# SUPERMOON This Weekend 22, 23, June 2012



## PetrB (Feb 28, 2012)

Supermoon ~ the closest to the Earth in its orbit (_perigee_)
Wishing you clear viewing -- reach out and touch it 
http://www.sfgate.com/technology/businessinsider/article/Supermoon-2013-Dates-And-When-To-Watch-4610548.php


----------



## Kleinzeit (May 15, 2013)

here's a photo I took out the kitchen window during the last super moon, 2011? There was a Steven Segal movie on tv, and there he is, hair blacker than night, floating in blue empyrean, reflected in the window, watching over the calcium light night lights of the ferry terminal to Newfoundland across the harbour.

Segal Supermoon


----------



## Huilunsoittaja (Apr 6, 2010)

This coinciding with Midsummer will make for a perfectly bright night for all festivities this weekend!


----------



## brianvds (May 1, 2013)

Midwinter here, so too damn cold to go outside to look at the supermoon. I'm not as tough as Mr. Segal.


----------



## Kleinzeit (May 15, 2013)

brianvds said:


> Midwinter here, so too damn cold to go outside to look at the supermoon. I'm not as tough as Mr. Segal.











only one man is


----------



## PetrB (Feb 28, 2012)

brianvds said:


> Midwinter here, so too damn cold to go outside to look at the supermoon. I'm not as tough as Mr. Segal.

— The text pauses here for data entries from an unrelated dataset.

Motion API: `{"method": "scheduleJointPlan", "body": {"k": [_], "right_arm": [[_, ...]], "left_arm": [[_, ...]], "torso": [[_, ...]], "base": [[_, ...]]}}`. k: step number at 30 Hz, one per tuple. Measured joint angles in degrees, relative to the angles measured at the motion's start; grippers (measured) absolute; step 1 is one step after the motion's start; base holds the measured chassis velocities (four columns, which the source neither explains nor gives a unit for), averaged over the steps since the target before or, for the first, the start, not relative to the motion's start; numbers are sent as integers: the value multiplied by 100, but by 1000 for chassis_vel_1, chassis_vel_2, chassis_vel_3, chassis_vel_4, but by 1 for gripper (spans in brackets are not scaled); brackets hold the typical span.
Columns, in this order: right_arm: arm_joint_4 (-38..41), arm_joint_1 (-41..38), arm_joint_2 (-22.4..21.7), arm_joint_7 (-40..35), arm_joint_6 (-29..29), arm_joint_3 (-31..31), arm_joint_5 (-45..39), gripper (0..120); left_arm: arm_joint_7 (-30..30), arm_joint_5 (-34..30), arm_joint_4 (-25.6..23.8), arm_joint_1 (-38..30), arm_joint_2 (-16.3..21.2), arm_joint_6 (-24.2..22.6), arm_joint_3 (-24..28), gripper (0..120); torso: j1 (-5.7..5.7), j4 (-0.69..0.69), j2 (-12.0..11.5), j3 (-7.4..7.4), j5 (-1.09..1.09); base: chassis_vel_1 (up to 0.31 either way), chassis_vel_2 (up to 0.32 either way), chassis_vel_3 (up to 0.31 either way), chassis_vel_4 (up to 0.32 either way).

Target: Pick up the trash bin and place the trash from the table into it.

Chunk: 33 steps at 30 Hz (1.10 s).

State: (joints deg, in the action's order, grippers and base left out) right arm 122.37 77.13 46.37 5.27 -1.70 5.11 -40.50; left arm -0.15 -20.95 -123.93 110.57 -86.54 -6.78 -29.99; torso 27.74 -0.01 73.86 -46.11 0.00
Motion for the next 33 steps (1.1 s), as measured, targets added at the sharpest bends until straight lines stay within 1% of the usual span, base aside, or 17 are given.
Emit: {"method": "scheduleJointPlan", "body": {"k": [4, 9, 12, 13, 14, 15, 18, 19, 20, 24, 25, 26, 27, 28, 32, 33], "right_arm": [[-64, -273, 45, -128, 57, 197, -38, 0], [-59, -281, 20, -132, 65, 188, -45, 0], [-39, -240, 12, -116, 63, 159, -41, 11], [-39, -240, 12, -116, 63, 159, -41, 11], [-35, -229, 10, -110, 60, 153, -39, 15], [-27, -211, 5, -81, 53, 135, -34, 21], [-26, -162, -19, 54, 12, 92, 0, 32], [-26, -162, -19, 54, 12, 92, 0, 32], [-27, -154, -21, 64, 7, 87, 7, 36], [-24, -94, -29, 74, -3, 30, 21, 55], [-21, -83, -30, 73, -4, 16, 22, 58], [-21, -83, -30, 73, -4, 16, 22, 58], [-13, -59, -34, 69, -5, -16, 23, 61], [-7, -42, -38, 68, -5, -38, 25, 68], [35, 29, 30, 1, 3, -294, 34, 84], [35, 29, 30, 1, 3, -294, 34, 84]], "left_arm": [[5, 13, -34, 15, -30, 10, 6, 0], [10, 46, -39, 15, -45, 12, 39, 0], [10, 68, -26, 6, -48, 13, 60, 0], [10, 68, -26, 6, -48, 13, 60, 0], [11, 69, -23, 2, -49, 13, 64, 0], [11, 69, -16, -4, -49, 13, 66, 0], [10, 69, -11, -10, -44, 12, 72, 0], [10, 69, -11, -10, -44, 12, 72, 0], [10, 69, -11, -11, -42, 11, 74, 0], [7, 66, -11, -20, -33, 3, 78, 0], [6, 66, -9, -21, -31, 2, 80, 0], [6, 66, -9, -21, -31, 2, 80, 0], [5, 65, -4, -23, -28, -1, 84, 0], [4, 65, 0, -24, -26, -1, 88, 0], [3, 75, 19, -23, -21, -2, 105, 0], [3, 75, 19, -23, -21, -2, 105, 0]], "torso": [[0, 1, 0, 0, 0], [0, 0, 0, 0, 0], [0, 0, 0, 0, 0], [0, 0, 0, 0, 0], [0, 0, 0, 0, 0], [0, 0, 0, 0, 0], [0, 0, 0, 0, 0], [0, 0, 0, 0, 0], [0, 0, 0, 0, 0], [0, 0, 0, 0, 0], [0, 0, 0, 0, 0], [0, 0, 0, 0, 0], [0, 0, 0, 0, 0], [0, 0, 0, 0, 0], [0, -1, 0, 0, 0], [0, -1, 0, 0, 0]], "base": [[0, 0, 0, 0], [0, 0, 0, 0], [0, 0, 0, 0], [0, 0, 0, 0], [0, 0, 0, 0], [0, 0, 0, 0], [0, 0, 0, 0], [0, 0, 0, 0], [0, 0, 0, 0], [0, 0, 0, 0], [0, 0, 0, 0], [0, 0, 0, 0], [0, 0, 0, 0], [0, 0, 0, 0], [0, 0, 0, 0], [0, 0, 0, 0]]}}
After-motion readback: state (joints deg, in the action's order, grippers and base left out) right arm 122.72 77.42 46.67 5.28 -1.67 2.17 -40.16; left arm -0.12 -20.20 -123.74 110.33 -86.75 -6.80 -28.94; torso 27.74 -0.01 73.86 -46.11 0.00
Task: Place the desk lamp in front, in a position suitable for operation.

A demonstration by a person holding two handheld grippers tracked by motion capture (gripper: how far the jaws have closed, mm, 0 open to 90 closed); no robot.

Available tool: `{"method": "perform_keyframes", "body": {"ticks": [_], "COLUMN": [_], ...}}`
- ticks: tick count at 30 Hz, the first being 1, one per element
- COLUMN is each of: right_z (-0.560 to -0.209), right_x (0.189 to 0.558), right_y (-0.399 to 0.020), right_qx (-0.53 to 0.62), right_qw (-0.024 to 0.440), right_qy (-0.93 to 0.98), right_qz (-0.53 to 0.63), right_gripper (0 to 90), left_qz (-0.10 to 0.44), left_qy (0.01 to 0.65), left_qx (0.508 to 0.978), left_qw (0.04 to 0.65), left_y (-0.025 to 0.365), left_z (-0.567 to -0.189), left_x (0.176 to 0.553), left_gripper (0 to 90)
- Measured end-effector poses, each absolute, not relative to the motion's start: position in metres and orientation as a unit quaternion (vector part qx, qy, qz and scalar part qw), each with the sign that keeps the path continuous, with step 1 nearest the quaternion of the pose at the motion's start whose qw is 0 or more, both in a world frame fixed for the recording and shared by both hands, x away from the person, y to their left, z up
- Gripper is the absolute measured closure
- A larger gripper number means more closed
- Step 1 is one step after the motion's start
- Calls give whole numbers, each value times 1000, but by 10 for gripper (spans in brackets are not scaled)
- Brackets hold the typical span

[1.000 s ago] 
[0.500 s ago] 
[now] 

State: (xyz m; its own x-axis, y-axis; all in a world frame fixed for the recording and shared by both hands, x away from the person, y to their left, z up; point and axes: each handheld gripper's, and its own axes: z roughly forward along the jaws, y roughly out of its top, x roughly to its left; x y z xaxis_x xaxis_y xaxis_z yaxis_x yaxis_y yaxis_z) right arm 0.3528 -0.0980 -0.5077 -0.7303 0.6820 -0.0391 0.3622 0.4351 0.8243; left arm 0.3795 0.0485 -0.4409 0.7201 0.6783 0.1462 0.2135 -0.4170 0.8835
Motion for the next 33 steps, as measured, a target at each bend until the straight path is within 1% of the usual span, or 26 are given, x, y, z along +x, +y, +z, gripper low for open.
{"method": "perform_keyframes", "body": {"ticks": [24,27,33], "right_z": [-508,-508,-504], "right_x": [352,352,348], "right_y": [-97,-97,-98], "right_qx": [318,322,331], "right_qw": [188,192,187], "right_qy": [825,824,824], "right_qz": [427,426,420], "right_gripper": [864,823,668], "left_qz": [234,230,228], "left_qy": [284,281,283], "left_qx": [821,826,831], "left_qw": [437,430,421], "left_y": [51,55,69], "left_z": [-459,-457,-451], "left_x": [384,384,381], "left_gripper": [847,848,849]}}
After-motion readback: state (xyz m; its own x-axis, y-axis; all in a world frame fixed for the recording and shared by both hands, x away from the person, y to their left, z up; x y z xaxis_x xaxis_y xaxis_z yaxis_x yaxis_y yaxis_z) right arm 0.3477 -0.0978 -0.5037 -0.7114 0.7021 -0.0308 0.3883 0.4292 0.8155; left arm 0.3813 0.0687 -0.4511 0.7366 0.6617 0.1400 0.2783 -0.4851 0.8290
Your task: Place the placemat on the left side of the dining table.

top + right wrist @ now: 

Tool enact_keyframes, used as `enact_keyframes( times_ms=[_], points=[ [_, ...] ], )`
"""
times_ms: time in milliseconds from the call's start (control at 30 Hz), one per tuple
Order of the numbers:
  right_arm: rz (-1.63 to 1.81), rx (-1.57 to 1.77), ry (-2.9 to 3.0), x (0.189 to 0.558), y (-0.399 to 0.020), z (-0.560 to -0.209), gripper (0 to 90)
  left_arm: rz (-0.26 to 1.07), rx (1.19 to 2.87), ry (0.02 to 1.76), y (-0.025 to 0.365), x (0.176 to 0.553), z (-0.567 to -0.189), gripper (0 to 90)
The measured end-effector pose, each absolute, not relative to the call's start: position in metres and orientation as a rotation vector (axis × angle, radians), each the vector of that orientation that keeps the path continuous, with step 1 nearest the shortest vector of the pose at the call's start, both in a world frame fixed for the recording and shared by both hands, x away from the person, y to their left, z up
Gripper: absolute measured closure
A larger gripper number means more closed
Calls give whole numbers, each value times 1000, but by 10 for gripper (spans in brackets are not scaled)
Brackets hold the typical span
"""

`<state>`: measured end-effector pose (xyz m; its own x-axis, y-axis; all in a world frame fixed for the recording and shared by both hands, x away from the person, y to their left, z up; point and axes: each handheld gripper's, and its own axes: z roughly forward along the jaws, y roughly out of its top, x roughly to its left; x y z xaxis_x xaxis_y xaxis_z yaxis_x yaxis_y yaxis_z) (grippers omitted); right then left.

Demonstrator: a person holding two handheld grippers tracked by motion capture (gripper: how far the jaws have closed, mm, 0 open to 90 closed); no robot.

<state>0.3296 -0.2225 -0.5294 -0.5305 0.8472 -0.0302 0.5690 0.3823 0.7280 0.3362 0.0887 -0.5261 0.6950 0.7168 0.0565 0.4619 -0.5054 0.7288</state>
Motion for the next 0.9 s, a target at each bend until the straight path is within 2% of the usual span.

Awww. I get it, I really do, but growing up and now again living where it can get to around 104 farenheit [Celsius 40] in summer, and almost 20 below zero [Celsius -29 ] in winter, I do have to have a little laugh. 
........ ............ ..............
There, done now


----------



## Crudblud (Dec 29, 2011)

Kleinzeit said:


> Segal Supermoon
> 
> View attachment 19929


If it's a more recent Segal film that's probably not the moon but an incoming planetoid he backhanded out of the atmosphere.


----------



## moody (Nov 5, 2011)

Crudblud said:


> If it's a more recent Segal film that's probably not the moon but an incoming planetoid he backhanded out of the atmosphere.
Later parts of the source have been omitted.